§ DESCRIPTION OF THE TASK: Write out exactly the line containing "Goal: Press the" and all lines that come after it in the listing below, through the very last one.

§ PROVIDED MATERIAL:
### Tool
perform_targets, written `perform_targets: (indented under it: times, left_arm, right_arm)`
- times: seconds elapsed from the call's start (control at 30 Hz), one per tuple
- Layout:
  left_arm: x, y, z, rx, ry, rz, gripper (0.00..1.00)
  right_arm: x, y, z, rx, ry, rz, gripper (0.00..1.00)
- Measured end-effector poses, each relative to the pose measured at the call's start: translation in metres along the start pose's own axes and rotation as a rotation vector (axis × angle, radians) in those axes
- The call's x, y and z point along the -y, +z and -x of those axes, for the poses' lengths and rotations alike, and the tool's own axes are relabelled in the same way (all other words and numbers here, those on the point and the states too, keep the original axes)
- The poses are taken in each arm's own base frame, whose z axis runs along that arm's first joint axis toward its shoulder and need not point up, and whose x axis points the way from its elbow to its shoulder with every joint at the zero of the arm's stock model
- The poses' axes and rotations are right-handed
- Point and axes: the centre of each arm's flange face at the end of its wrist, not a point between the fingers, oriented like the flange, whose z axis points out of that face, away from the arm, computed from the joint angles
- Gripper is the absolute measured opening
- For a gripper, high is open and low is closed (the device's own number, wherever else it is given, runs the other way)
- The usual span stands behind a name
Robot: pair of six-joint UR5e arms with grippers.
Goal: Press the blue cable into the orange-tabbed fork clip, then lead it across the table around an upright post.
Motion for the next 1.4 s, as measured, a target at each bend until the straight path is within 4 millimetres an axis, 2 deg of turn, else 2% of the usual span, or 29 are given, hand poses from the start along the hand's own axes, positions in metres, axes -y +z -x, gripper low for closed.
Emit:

§ ANSWER AREA:
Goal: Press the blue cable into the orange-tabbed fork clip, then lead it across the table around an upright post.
Motion for the next 1.4 s, as measured, a target at each bend until the straight path is within 4 millimetres an axis, 2 deg of turn, else 2% of the usual span, or 29 are given, hand poses from the start along the hand's own axes, positions in metres, axes -y +z -x, gripper low for closed.
Emit:

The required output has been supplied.